The second industrial name to consider is Eastman Chemical Company (EMN, Financial), which is also a leading specialty chemicals company. The $8.8 billion company produced revenue of $10.5 billion in 2021.
Eastman Chemical has been in business for more than 100 years and manufacturers a number of chemicals, plastics and fiber products. The company has an extensive reach, operating in more than 100 countries around the world. Few peers can match such a network. Eastman Chemical’s business model is fairly diverse, with the Additives and Functional Products, Chemical Intermediaries, Advanced Materials and Fibers segments contributing 38%, 27%, 23% and 12% of annual revenues, respectively.

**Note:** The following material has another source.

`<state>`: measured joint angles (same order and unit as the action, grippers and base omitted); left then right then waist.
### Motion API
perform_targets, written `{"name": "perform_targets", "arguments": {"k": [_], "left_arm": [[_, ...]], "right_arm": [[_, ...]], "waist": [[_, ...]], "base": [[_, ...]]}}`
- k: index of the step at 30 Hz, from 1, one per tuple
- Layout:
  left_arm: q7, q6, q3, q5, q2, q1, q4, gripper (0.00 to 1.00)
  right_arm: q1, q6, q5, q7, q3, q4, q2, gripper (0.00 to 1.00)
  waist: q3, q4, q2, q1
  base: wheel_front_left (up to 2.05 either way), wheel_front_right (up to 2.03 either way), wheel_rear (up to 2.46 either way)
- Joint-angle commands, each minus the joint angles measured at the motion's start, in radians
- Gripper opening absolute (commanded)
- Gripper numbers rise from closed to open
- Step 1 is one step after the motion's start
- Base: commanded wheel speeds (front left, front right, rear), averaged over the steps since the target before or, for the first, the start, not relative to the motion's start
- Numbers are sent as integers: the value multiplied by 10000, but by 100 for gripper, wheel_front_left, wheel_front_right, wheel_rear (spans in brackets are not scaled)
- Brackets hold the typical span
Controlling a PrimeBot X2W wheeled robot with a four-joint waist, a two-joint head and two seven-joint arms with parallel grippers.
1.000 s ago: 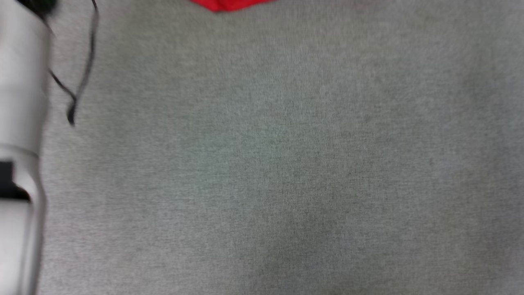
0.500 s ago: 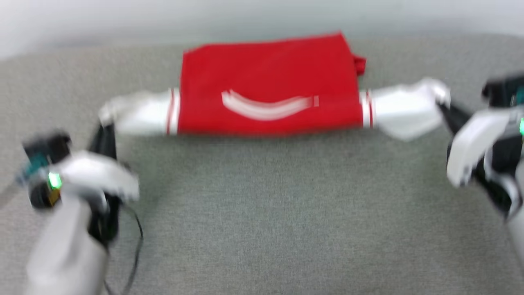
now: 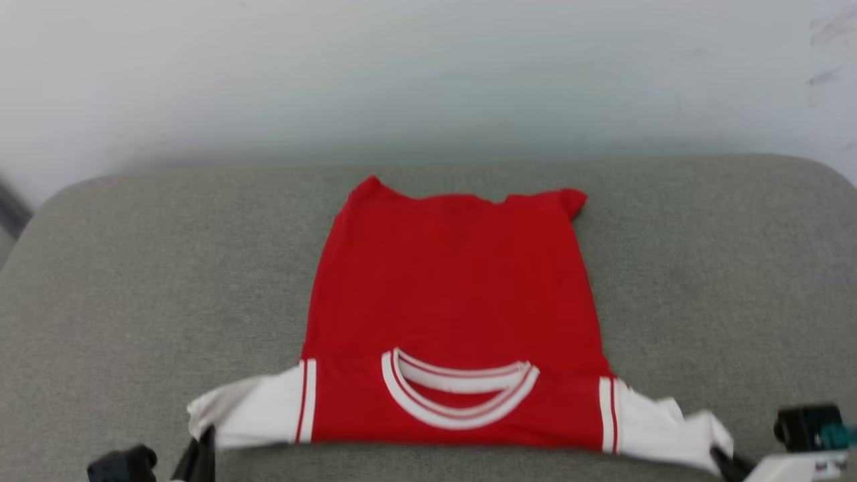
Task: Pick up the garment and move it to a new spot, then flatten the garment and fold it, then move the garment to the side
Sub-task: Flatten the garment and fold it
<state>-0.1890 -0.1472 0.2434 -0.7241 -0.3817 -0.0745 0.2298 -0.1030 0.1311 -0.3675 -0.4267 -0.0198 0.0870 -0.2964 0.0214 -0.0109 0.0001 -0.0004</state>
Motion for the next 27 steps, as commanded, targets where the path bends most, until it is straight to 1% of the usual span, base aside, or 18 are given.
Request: {"name": "perform_targets", "arguments": {"k": [1, 3, 7, 8, 10, 14, 16, 18, 21, 22, 24, 27], "left_arm": [[209, -147, 116, 74, -76, -412, -295, 0], [377, -350, 223, 148, -123, -851, -685, 0], [431, -742, 260, 264, -170, -1454, -1222, 0], [423, -800, 288, 309, -176, -1526, -1339, 0], [416, -894, 386, 462, -228, -1586, -1582, 0], [550, -980, 563, 654, -244, -1295, -1964, 0], [556, -1005, 604, 727, -247, -1164, -2155, 0], [505, -1012, 648, 849, -265, -944, -2345, 0], [506, -929, 802, 995, -176, -519, -2634, 0], [479, -896, 864, 1022, -105, -347, -2707, 0], [403, -778, 989, 1125, 21, 124, -2812, 0], [219, -547, 1219, 1262, 226, 735, -2873, 0]], "right_arm": [[-634, -7, 121, -262, 290, -260, 289, 0], [-1298, -7, 304, -486, 523, -719, 627, 0], [-2327, -7, 446, -1009, 861, -1155, 1291, 0], [-2448, -7, 397, -1065, 914, -1220, 1436, 25], [-2449, -5, 382, -976, 1093, -1389, 1602, 100], [-1789, -5, 253, -383, 1628, -1550, 1901, 100], [-1291, -5, 232, -78, 2043, -1402, 1861, 100], [-476, -5, 184, 255, 2507, -1147, 1817, 100], [776, -5, 140, 538, 3050, -507, 1605, 100], [1235, -5, 127, 560, 3172, -229, 1447, 100], [2236, -5, 60, 404, 3360, 380, 1155, 100], [3680, -5, -38, -202, 3505, 1352, 762, 100]], "waist": [[-211, 142, -1, 4], [-276, 193, -1, 4], [-335, 274, -1, 4], [-330, 306, -1, 4], [-302, 388, -1, 4], [-228, 573, -1, 4], [-129, 663, -1, 4], [110, 797, -1, 4], [591, 1153, -1, 4], [737, 1302, -1, 4], [1184, 1624, -1, 4], [1857, 2038, -1, 4]], "base": [[0, 0, 0], [0, 0, 0], [0, 0, 0], [0, 0, 0], [0, 0, 0], [0, 0, 0], [0, 0, 0], [0, 0, 0], [0, 0, 0], [0, 0, 0], [0, 0, 0], [0, 0, 0]]}}
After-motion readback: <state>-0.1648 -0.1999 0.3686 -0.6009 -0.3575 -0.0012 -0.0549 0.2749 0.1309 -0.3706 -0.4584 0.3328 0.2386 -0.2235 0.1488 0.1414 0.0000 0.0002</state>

After a 39% decrease in value in 2022, shares of Eastman Chemical are trading at a sizeable discount to GF Value.
Currently trading hands at $72.50, Eastman Chemical has a GF Value of $114.63, which results in a price-to-GF-Value ratio of 0.63. Investors buying at this price could see returns of more than 58% if the stock were to reach its GF Value. Eastman Chemical is rated as significantly undervalued.
The company has a GF Score of 81 out of 100.
Eastman Chemical receives perfect 10 out of 10 scores for both value and momentum. The stock’s price-earnings and forward price-earnings ratios are among the most attractive in the industry and also are more undervalued compared to Eastman Chemical’s performance over the last decade. The stock’s relative strength index over multiple time periods tops the majority of peers and reinforces the GF momentum rank.
The company’s profitability rank is a solid 8 out of 10. Gross margin is near the middle of the pack of the industry, but net margin tops 69% of peers. It is also one of the best results in the last 10 years for the company.
Financial strength is weak at 5 out of 10. Debt levels haven’t changed much in the last decade, but interest coverage is middling. On the plus side, interest coverage is one of Eastman Chemical’s best showings in the last decade. Like Avient, Eastman Chemical’s ROIC of 8.3% is below its WACC of 9.8%. One metric that is favorable for the company is that it’s Piotroski F-Score indicates a healthy financial situation.
Eastman Chemical has raised its dividend for the past 12 years, with the dividend enjoying a CAGR of 11% for the 2012 to 2021 period of time. Shares yield a generous 4.2%, which is much higher than the average yield for the market index.
The ongoing market volatility has resulted in many stocks losing considerable value in share prices. This has positioned some names at a steep discount to GF Value. Avient and Eastman Chemical are two names that fit this description, with each stock offering high total return potential. Both names also have solid GF Scores and high dividend yields. For investors looking for deep value stocks in the industrial space, Avient and Eastman Chemical could be two names worth looking into.